I will tell you that Patrick Jordan is the Artistic Director of his company Barebones Productions in Pittsburgh, PA. A local theater company that pushes the envelope, bringing plays to life that have an edge, or grit. I saw my first (but not last), Barebones production of The Elaborate Entrance Of Chad Diety at The Ace Hotel recently, and was blown away by the production. It was a sold out show, and I had such a blast during it. I couldn't wait to have Patrick on to grill him about the in's and out's of putting that show together. I mean, there was a real wrestling ring!

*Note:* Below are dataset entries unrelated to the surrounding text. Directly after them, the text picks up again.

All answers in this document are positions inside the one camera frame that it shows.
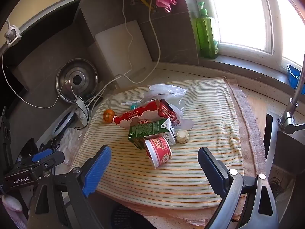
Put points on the white oval paper tag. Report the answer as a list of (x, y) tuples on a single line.
[(185, 124)]

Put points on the round foil-wrapped pastry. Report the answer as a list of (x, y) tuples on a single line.
[(182, 136)]

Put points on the red yogurt cup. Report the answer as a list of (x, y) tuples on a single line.
[(159, 152)]

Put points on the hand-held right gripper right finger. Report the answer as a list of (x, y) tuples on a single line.
[(212, 169)]

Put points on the white cutting board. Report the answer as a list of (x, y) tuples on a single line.
[(114, 52)]

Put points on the blue plastic container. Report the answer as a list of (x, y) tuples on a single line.
[(293, 75)]

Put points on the person's left hand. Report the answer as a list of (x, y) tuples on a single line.
[(12, 205)]

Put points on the steel pot lid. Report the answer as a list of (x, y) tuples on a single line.
[(83, 69)]

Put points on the red paper carton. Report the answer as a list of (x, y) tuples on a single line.
[(140, 114)]

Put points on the green soap pump bottle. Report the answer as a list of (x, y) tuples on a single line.
[(206, 35)]

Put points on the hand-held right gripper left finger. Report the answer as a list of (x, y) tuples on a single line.
[(97, 169)]

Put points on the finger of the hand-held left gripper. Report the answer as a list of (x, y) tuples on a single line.
[(56, 158), (43, 153)]

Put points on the dark blue plastic basket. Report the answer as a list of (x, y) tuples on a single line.
[(124, 216)]

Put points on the clear plastic bag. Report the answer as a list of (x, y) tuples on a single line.
[(164, 90)]

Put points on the striped folded cloth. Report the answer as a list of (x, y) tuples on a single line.
[(252, 128)]

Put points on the green white milk carton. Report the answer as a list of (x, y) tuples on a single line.
[(147, 128)]

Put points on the steel sink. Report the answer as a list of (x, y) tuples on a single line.
[(286, 148)]

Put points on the small orange fruit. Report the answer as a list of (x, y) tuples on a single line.
[(108, 116)]

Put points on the steel faucet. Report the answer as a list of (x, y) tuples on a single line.
[(288, 121)]

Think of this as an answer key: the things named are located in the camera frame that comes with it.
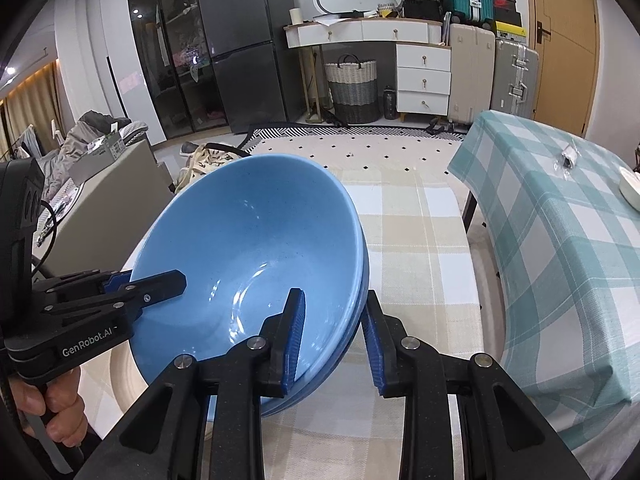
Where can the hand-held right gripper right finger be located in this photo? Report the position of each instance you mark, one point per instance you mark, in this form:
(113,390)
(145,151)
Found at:
(373,347)

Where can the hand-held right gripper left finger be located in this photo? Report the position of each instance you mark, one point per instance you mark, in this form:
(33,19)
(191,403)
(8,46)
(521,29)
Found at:
(295,342)

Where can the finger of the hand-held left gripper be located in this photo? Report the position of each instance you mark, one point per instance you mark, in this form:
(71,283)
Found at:
(155,287)
(117,280)

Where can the large blue bowl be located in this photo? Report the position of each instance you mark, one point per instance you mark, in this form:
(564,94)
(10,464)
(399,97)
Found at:
(282,410)

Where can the cream round plate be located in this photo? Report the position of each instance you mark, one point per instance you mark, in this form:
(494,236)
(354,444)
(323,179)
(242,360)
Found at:
(125,380)

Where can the light blue bowl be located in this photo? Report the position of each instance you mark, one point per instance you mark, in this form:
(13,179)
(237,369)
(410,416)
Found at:
(250,250)

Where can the person's left hand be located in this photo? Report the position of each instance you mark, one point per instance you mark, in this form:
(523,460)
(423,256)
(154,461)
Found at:
(62,405)

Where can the printed round fan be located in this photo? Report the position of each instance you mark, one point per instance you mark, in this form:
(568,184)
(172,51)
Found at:
(62,207)

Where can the grey sofa with clutter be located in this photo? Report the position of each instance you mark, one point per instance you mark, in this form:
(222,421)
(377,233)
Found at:
(115,220)

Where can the grey cardboard box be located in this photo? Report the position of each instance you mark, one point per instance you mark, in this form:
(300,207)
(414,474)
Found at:
(100,157)

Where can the grey padded jacket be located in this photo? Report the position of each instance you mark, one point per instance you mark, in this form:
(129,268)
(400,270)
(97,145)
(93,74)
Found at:
(85,135)

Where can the beige curtain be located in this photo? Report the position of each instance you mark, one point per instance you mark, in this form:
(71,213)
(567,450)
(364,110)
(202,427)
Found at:
(30,105)

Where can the printed tote bag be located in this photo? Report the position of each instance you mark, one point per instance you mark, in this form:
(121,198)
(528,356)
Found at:
(215,162)

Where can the dark slipper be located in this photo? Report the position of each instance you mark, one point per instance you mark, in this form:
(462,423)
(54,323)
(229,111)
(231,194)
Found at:
(188,149)

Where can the patterned rug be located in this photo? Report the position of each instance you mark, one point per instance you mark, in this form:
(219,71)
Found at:
(375,152)

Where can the teal checked tablecloth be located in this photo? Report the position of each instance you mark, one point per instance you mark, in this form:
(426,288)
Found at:
(560,260)

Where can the black glass cabinet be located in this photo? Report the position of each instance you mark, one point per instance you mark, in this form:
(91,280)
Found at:
(170,45)

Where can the black water bottle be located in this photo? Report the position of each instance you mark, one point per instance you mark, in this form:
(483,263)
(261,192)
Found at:
(390,105)

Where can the woven laundry basket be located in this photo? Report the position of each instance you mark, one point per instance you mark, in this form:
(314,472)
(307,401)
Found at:
(352,92)

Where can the dark grey refrigerator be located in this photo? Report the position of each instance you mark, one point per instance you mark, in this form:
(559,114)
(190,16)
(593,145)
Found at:
(240,35)

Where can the white desk with drawers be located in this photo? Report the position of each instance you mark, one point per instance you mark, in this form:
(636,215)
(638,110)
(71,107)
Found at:
(422,80)

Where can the small clear plastic packet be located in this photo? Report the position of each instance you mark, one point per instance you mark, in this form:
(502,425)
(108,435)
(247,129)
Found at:
(568,157)

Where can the beige suitcase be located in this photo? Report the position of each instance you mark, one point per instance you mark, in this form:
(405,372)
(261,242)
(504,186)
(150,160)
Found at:
(470,75)

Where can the silver suitcase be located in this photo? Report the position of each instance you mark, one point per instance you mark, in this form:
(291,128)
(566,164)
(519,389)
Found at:
(515,80)

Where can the white dish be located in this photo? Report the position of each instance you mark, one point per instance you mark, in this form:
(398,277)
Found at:
(631,187)

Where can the white paper roll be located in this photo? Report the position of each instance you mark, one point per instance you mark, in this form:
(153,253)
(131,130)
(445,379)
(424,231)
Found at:
(295,16)

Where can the wooden door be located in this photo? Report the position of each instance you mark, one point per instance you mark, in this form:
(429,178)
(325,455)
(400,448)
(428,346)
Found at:
(565,50)

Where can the stack of dark boxes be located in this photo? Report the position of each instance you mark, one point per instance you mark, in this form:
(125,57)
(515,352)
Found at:
(505,7)

Little did I know, we were going to have an epic and hilarious chat. Topics discussed-
What exactly happened to Patrick's phone.
The history of Barebones
Putting together The Elaborate Entrance of Chad Diety
Acting challenges In Pittsburgh
Patrick's crush on Matthew Modine
Voice Over Work
Patrick's ability to hypnotize himself
Marta's dark secrets.
What didn't we talk about?
Patrick has graciously volunteered himself for a contest for this episode- The winner gets a recording by Patrick that will lull you into sleep, giving you the best relaxation of your life. No, this is real, we are doing this!
Ways to Enter-
You know you want it...
Photos by John Schalcosky! Closing music by Aaron Leeder
Sponsored by Levity Pgh All listeners get $5 off with code "Marta"
NOT sponsored by Larrimor's. (Inside podcast joke, you would get it if you listened) "Open A New Window"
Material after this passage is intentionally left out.